→ ASSIGNMENT: Once you have located the line containing "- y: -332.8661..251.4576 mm" in the material below, return it exactly along with each line after it through the line containing "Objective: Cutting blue".

→ DATA SHOWN:
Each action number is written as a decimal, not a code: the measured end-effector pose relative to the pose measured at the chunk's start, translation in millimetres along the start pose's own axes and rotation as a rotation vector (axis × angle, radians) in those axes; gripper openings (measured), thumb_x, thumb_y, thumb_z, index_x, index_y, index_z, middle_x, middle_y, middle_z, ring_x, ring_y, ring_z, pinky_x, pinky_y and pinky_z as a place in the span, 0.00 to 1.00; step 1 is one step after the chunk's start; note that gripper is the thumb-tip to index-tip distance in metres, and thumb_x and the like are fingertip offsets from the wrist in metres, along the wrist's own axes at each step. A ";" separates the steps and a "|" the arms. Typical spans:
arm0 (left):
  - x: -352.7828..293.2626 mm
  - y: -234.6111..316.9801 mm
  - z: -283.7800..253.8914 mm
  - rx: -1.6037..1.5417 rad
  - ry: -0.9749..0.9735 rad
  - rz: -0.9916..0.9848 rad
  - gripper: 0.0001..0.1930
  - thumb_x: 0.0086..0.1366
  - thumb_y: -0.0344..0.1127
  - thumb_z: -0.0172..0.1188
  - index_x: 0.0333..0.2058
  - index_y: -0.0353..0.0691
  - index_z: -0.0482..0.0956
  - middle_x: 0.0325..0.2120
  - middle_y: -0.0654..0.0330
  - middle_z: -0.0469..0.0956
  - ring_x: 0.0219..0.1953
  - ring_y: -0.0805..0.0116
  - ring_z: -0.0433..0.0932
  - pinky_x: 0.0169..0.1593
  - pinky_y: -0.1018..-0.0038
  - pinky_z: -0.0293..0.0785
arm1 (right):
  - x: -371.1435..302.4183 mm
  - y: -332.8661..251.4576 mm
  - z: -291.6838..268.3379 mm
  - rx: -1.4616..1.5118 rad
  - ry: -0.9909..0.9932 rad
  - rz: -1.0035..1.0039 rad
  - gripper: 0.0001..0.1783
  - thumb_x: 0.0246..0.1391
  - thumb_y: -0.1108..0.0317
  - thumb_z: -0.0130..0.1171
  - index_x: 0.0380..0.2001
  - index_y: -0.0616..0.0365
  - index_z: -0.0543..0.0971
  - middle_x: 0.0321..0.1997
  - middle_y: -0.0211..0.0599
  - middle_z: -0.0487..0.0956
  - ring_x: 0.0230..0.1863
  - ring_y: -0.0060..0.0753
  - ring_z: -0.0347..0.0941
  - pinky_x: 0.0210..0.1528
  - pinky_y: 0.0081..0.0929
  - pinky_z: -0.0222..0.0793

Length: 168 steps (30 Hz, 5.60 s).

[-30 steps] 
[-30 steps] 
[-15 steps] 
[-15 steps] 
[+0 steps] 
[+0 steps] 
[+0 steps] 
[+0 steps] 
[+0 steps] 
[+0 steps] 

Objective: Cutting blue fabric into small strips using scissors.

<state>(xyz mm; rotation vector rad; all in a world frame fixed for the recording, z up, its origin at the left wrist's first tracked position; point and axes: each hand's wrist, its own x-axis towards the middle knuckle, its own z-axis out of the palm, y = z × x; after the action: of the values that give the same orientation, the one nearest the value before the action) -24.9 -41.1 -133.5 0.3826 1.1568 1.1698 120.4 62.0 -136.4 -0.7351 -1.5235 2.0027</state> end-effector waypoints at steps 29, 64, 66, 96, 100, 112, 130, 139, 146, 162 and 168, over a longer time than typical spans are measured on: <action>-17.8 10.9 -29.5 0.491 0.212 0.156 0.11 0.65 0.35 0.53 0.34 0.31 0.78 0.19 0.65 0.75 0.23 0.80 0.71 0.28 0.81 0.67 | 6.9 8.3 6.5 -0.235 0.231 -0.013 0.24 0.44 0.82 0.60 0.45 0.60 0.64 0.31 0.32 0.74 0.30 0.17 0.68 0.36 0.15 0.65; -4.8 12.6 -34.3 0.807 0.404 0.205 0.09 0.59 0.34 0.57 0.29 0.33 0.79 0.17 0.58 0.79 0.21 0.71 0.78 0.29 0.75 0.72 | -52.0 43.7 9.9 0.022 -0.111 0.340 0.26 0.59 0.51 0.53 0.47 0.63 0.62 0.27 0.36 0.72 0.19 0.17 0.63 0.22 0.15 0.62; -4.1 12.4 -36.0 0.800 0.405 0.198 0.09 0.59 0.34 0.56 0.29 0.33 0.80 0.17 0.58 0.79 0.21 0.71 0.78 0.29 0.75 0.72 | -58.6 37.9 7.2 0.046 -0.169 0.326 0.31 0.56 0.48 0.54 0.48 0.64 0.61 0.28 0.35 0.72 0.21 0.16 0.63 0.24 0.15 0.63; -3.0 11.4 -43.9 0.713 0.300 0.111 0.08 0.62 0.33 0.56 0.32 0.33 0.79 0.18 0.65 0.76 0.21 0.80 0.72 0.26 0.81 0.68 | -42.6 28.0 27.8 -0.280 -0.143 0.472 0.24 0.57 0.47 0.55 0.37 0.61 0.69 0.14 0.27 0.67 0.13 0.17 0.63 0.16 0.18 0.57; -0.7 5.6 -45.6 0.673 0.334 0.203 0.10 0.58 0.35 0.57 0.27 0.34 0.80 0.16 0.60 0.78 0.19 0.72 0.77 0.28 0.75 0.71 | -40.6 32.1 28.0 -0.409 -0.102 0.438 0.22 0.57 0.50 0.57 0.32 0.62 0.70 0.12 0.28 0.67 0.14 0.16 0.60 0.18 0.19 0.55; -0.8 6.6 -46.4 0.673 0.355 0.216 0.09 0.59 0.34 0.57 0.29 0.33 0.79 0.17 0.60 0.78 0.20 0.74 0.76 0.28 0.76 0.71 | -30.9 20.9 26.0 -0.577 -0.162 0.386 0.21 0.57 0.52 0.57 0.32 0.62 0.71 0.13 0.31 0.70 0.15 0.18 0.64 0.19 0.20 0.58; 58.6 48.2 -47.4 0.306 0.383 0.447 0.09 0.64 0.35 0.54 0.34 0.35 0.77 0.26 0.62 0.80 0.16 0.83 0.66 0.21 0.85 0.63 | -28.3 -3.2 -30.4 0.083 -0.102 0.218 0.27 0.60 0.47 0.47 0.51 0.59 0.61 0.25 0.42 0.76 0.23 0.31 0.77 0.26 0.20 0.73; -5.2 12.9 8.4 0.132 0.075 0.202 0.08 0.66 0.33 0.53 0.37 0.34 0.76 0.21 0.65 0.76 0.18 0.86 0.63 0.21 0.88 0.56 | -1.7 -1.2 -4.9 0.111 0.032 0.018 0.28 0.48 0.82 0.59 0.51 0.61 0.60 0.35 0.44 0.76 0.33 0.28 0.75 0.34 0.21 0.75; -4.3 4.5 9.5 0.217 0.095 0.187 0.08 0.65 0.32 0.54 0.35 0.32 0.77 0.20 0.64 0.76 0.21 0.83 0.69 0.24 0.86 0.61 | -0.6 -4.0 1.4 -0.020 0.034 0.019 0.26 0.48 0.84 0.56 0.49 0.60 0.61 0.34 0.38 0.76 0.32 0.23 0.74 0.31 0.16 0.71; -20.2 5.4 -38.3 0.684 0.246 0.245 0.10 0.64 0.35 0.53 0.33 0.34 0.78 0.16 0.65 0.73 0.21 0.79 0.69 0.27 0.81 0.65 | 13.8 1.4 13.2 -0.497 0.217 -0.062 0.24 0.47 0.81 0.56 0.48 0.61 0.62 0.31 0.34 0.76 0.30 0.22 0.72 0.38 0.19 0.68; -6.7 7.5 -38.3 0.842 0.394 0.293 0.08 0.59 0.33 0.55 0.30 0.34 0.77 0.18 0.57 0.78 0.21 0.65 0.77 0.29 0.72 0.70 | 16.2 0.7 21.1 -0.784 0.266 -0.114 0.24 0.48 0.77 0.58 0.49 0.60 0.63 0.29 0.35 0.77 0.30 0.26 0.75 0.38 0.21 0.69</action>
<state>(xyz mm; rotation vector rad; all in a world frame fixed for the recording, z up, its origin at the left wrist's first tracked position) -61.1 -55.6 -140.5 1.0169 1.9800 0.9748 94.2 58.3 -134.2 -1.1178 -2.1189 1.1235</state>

→ TASK OUTPUT:
  - y: -332.8661..251.4576 mm
  - z: -291.6838..268.3379 mm
  - rx: -1.4616..1.5118 rad
  - ry: -0.9909..0.9932 rad
  - rz: -1.0035..1.0039 rad
  - gripper: 0.0001..0.1783
  - thumb_x: 0.0246..0.1391
  - thumb_y: -0.1108..0.0317
  - thumb_z: -0.0130..0.1171
  - index_x: 0.0380..0.2001
  - index_y: -0.0616..0.0365
  - index_z: -0.0543..0.0971
  - middle_x: 0.0321..0.1997
  - middle_y: -0.0211..0.0599
  - middle_z: -0.0487..0.0956
  - ring_x: 0.0230..0.1863
  - ring_y: -0.0060..0.0753
  - ring_z: -0.0347..0.0941
  - pinky_x: 0.0210..0.1528
  - pinky_y: 0.0081..0.0929
  - pinky_z: -0.0222..0.0793

Length: 168 steps (30 Hz, 5.60 s).

[-30 steps] 
[-30 steps] 
[-15 steps] 
[-15 steps] 
[+0 steps] 
[+0 steps] 
[+0 steps] 
[+0 steps] 
[+0 steps] 
[+0 steps] 

Objective: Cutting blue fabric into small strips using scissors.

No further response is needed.